The firm, the global leader in customer relationship management solutions that brings organisations and customers together by creating a single, shared view of every user, has drawn inspiration from the charity sector, says Salesforce’s Paul Pick-Aluas, where organisations often assess the value of interventions to make sure they are driving value from scarce resources.
“The concept of outcome management says: I have a mission. It doesn’t matter how I achieve it; I just measure the outcomes and keep refining my process to achieve that mission,” he says.
Say, for example, a charity – or indeed a local or central government authority – has an aim to reduce homelessness, which leads it to invest in different programmes.
Some might provide training for homeless people in the hope that reduces homelessness by helping people to find jobs. Another programme focuses on covering the ancillary costs of housing, and a third might focus on health interventions.
The outcome-management approach looks at the value created through each scheme.If the education programme was working well, that would get greater resources. “But maybe it’s not working well,” says Pick-Aluas “And maybe I try to direct payments and maybe that has a better impact on reducing homelessness. Or maybe it’s a mental-health programme. The point is to measure the effectiveness of every single pound that goes in and what effect it has in key performance indicators.”
One extrapolation of this approach to government is around maximising the value of the vast array of grants and payments made by government – estimated by the National Audit Office in 2014 to amount to 1,100 government grants worth around two-fifths of all government spending.
Government can implement better outcomes measurements across three levels, according to Pick-Aluas. At the macro level, Salesforce’s software can track the data and customer interactions across the full gamut of interventions. “This is done by putting all the administrative information in one system, or having a system of aggregation like Salesforce, to track all these different programmes and analytics on top of that of where the money goes and what is done with it,” he says. “The integrations to bring that all in one place can give you a global picture and track your mission effectiveness, so you may, over time prioritise different programs.”

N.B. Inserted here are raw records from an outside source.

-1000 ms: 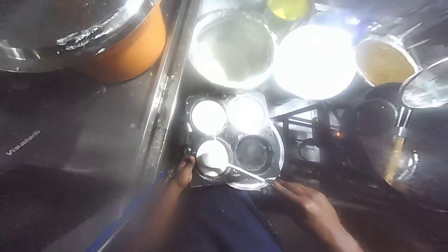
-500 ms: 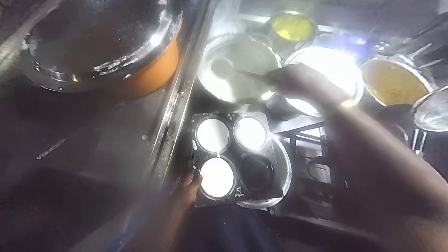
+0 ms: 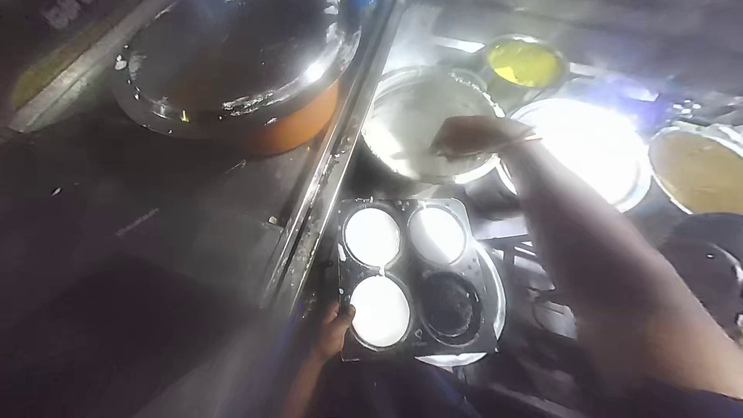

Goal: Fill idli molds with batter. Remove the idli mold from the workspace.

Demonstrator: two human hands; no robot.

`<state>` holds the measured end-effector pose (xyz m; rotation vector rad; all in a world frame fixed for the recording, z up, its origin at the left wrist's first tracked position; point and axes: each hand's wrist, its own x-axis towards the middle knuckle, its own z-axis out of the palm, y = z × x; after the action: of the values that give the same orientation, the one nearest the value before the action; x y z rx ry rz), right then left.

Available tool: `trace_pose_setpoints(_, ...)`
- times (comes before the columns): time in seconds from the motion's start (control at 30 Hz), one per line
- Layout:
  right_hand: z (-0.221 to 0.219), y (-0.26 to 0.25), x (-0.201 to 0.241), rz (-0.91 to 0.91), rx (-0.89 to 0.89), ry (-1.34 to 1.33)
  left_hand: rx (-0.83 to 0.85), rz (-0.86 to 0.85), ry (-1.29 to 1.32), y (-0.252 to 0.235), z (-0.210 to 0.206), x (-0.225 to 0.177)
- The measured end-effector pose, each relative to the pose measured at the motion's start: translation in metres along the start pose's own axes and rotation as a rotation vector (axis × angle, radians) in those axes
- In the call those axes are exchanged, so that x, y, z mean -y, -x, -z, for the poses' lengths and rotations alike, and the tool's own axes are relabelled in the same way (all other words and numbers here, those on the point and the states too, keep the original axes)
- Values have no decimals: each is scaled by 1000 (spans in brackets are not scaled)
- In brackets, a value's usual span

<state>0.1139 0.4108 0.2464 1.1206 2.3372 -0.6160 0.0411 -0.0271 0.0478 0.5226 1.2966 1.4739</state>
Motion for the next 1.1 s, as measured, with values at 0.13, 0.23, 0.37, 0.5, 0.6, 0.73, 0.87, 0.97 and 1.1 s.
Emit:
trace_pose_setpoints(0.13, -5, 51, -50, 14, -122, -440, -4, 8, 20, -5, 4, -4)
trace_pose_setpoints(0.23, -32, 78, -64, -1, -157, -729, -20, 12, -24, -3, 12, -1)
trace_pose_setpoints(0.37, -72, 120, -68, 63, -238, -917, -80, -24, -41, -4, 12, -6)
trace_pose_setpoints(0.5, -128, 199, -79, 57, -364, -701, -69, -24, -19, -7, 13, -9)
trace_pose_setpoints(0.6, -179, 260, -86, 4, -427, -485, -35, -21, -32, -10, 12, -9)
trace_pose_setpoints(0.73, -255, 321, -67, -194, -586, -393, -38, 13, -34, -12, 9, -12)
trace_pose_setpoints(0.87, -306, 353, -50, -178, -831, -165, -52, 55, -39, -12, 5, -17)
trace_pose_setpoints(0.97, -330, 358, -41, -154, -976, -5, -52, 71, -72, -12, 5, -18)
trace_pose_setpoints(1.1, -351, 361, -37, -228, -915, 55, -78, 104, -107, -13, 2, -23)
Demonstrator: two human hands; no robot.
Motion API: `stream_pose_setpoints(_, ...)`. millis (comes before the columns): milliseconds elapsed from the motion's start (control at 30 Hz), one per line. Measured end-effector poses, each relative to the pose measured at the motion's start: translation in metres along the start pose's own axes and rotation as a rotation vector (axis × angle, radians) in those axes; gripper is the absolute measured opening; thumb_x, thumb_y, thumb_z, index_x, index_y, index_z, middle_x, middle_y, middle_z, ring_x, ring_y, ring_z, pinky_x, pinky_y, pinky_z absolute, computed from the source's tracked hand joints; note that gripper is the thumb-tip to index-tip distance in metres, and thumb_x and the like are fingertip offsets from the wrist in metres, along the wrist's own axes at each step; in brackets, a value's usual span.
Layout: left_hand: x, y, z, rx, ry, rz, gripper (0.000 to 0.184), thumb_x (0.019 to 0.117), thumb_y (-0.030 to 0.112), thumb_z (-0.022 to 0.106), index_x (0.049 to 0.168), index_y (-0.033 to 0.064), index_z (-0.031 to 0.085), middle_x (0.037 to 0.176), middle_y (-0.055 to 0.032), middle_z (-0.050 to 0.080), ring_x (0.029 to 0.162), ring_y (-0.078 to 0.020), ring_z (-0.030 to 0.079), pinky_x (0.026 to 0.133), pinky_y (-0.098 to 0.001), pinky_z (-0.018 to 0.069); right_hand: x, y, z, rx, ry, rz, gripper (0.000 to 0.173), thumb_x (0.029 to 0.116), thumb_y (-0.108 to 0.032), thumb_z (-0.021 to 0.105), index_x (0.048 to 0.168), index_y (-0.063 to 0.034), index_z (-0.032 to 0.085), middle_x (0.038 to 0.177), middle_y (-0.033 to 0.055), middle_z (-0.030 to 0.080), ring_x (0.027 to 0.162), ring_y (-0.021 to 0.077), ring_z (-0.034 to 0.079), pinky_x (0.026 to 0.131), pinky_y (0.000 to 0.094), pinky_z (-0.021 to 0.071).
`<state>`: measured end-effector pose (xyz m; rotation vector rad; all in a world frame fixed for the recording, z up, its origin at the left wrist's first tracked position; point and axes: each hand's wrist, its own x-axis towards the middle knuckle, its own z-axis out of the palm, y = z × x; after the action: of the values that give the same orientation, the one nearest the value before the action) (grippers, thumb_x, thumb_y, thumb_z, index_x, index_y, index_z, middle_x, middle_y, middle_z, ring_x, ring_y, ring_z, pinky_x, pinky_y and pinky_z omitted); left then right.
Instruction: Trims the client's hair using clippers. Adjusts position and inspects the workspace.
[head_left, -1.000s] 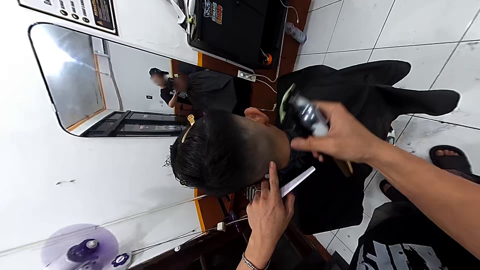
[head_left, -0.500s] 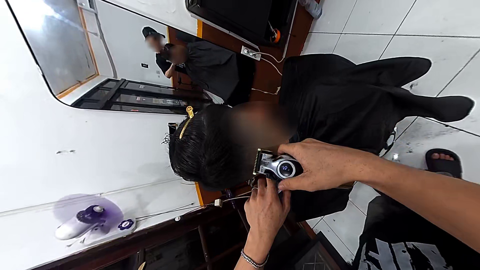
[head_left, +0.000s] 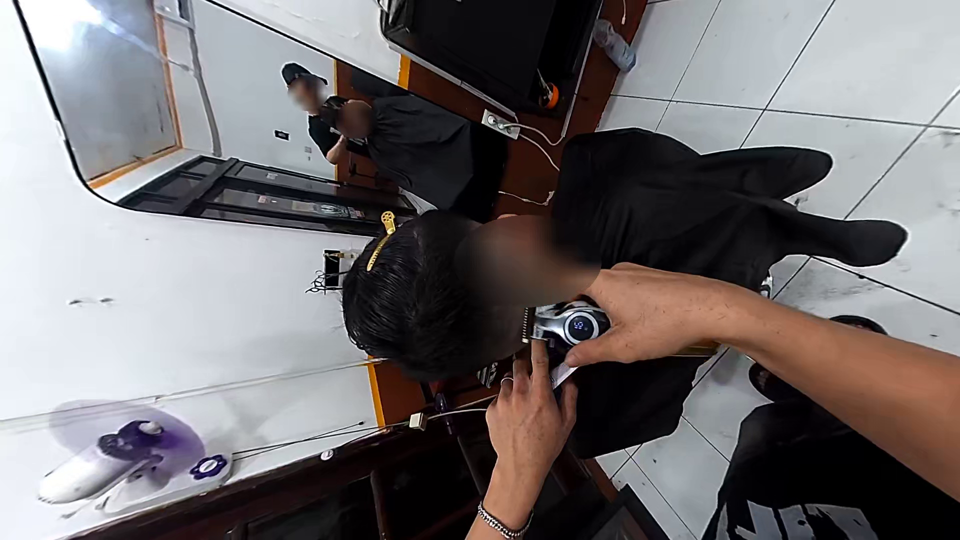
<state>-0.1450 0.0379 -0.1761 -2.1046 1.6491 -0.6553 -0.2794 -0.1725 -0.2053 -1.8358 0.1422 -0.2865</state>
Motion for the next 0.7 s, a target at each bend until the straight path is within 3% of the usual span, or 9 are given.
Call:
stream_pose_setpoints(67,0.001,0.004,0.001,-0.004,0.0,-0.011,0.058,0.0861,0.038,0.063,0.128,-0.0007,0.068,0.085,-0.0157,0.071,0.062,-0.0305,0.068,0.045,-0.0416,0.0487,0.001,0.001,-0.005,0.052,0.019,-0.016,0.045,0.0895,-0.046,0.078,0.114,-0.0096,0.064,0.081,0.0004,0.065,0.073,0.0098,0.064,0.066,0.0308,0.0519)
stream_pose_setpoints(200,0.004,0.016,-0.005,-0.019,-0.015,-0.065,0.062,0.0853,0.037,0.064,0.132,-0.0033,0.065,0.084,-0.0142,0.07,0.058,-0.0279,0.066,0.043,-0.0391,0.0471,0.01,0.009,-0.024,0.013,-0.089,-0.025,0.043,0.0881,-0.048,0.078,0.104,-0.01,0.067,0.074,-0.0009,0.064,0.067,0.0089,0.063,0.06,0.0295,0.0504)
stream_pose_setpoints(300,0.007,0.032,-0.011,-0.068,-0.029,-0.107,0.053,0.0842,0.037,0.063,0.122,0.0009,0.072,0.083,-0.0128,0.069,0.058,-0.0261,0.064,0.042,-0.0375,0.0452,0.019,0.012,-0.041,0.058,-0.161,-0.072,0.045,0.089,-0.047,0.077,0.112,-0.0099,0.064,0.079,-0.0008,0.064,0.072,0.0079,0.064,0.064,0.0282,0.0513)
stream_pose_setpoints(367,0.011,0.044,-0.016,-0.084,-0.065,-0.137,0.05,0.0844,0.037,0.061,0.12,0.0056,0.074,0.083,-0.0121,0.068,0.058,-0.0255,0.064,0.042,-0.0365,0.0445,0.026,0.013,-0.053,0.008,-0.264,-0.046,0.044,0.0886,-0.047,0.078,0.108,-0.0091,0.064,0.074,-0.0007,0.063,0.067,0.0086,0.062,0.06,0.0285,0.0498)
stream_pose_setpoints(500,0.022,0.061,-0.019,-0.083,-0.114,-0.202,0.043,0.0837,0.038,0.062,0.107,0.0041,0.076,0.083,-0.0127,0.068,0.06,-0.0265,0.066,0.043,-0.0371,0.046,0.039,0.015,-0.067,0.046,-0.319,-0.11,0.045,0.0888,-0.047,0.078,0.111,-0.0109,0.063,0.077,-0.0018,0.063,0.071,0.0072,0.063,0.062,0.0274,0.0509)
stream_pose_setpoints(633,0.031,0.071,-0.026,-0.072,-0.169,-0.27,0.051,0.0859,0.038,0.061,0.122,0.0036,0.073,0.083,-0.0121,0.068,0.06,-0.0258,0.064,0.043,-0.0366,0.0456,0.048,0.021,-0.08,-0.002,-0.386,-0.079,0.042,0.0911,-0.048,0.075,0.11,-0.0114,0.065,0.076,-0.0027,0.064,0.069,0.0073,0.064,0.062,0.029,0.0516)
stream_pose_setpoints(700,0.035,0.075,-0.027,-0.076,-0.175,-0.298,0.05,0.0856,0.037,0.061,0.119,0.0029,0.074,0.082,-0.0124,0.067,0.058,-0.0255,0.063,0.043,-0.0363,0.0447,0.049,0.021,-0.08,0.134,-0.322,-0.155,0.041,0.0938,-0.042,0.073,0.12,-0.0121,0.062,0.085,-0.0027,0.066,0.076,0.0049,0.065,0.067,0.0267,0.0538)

The same logic of monitoring inputs and outcomes can be applied to individual programmes. “If you have a contact centre and you’re getting a lot of calls in, that’s very costly and requires a high degree of interaction,” says Pick-Aluas. “So you can develop and focus on medium or low touch channels, or no touch channels, by putting answers to common questions on a website or launching a chatbot. This reduces the call volumes, and both increases your throughput and reduces your costs.”
Value is also unlocked by helping agencies identify questions or services that most consistently cause problems at a more granular level. “Then you can put more resources behind that, maybe train your agents better, maybe have clear internal documentation – you are able to do all this when you have that end-to-end view of a particular process or programme,” Pick-Aluas says.
Such details are often difficult to ascertain if departments and agencies operate across many different systems. “By bringing it together in a more unified solution, you’re able to get better visibility and optimise a particular process, and at the individual level, it makes sure issues are resolved. Otherwise, people are going to come back in and go through the process again.”
These examples begin to illustrate what can be achieved if government organisations are “a little more proactive” in measuring outcomes at those three levels, says Pick-Aluas, who has worked on such approaches with US government agencies.
“It’s all about getting a feedback loop for optimisation at the individual interaction level, at the programme level, and at the very macro level for the agency,” he says. “And you can do this by bringing systems together, linking them all into Salesforce, and unlocking the analytics that sit on top of it to make the most of this unified data. This is an opportunity to ‘wrap‘ a solution around an engine whose sole purpose is to maximise outcomes.”